### Instructions for the task
Look through the material below. Copy each line that contains the string "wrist".

### Data segment
--------
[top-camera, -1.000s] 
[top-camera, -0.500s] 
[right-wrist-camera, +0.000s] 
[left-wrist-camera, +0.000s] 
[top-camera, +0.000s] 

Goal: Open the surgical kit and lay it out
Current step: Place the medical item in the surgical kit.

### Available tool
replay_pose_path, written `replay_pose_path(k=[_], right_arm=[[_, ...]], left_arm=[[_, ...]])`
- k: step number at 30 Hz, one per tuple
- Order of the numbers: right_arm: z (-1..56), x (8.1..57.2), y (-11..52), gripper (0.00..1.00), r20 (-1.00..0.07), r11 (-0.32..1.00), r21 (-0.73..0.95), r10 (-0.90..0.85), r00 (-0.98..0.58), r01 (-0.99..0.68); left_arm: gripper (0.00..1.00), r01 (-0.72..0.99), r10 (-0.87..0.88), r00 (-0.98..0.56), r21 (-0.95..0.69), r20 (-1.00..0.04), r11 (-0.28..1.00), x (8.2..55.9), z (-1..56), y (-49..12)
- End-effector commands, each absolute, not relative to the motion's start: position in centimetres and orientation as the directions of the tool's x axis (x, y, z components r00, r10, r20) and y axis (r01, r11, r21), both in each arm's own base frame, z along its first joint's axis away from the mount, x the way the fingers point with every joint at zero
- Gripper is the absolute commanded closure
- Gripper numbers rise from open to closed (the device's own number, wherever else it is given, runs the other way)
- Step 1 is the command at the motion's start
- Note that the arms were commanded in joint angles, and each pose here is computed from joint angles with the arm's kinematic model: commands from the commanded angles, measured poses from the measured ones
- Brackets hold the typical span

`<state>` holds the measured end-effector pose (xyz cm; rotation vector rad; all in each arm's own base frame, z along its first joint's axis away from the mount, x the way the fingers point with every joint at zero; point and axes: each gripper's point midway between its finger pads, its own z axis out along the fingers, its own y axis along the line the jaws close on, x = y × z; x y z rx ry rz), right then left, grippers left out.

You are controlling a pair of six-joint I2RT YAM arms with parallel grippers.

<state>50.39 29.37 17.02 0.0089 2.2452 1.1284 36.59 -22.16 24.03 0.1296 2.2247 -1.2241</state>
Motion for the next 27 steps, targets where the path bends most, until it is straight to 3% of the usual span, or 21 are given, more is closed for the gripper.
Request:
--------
### Result of the task
[right-wrist-camera, +0.000s] 
[left-wrist-camera, +0.000s] 

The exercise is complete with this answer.